Cuesta creer que todo billete dañado es sospechoso o debería ser tratado como tal. De hecho, esta realidad ha generado un sinfín de bromas en la cultura popular. Uno de los memes más conocidos sobre esta situación muestra a una cajera revisando minuciosamente un billete, mientras el comprador, en tono sarcástico, le dice: “¡Falsas tus cejas!”.
La indignación no solo radica en la desconfianza excesiva, sino en la contradicción evidente con lo que ocurre en los países emisores. Allí, el papel moneda dañado se recibe sin problemas. Si es legítimo, la premisa es simple: no hay razón para rechazarlo. La pregunta que surge, entonces, es ¿por qué en Venezuela no se sigue la misma lógica?

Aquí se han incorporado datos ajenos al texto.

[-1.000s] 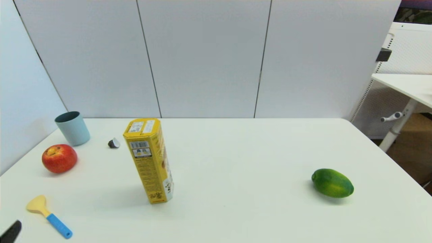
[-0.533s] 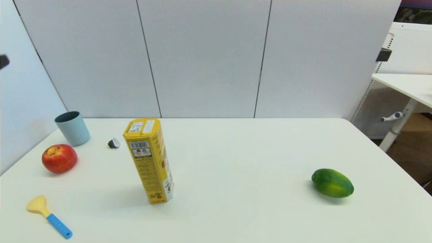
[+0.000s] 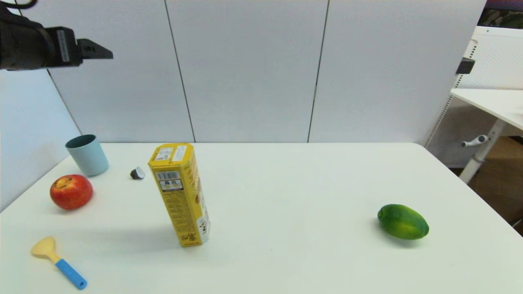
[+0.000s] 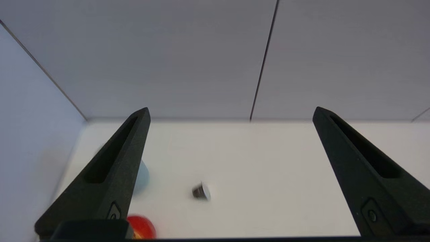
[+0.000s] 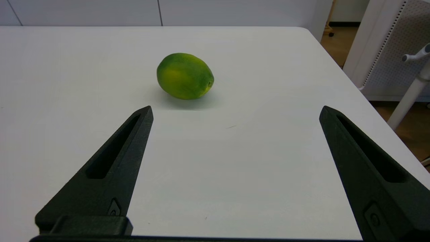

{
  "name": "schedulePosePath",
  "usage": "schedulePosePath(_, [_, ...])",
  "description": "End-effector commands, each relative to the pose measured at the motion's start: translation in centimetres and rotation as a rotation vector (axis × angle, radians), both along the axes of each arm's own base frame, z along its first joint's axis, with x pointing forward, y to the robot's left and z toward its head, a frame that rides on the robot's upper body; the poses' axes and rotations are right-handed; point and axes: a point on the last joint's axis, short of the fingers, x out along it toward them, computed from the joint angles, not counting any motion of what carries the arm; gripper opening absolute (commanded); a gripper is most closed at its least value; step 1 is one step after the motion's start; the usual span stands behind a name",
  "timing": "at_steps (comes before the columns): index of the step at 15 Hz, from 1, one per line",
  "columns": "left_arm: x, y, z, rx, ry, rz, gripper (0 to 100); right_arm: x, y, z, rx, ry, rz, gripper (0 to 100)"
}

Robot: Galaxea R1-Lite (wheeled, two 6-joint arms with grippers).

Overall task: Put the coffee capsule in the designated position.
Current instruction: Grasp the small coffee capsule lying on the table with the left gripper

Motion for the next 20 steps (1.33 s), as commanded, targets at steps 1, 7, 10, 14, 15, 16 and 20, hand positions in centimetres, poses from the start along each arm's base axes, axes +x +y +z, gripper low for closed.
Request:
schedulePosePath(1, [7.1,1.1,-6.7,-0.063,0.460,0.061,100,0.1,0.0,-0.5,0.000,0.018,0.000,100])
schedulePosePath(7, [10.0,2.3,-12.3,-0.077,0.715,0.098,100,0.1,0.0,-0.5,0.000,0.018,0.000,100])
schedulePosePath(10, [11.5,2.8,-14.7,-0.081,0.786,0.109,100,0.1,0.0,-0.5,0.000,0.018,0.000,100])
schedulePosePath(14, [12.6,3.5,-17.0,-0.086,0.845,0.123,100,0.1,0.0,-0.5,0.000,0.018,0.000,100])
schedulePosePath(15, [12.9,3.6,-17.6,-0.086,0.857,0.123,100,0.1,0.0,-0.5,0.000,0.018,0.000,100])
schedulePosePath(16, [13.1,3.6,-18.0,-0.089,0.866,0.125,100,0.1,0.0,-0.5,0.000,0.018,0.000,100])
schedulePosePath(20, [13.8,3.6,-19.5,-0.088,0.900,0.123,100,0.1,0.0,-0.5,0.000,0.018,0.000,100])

Incluso, esta anécdota puede ir aún más lejos: en algunas regiones muy específicas del mundo, cuando un billete se rompe por la mitad, cada una de sus partes conserva exactamente la mitad del valor del billete original.
Es un dato curioso y poco conocido, que refleja una confianza en la legitimidad del dinero. Aquí, la realidad es otra. Naturalmente, no somos los emisores de esos billetes, pero contamos con todos los medios para comprobar de forma rápida y sencilla su autenticidad. Aun así, muchos optan por rechazarlos.
¿La razón? Un sinsentido que es difícil de justificar. No puede ser descrito de otra manera. En lugar de seguir la lógica de los países emisores, donde el dinero deteriorado es aceptado sin inconvenientes, aquí se le atribuye un valor de desconfianza por su simple apariencia.
Tal vez, ese rechazo sea solo un reflejo más de la precariedad que define la economía del país. Es triste decirlo, pero no es menos cierto por ello. A pesar de contar con los medios para verificar la legitimidad de un billete, se prioriza su apariencia sobre su valor real, generando frustración e inconvenientes para quienes dependen del efectivo para sus transacciones cotidianas.
Esta situación va más allá de lo económico; se trata de una cuestión de confianza, de respeto por el valor intrínseco del dinero y de una necesidad urgente de reestructurar las reglas informales que rigen el comercio en el país. Al final, lo que está en juego no es solo la circulación del dinero, sino la posibilidad de reconstruir una economía más justa y funcional.
¿Queremos al dólar en efectivo circulando por las calles venezolanas? Bien, entonces no hagamos engorrosas las cosas. Así como cualquiera acepta 100 bolívares deteriorados, debería poder hacerse lo mismo con divisas extranjeras. Claro, siempre y cuando sean piezas auténticas.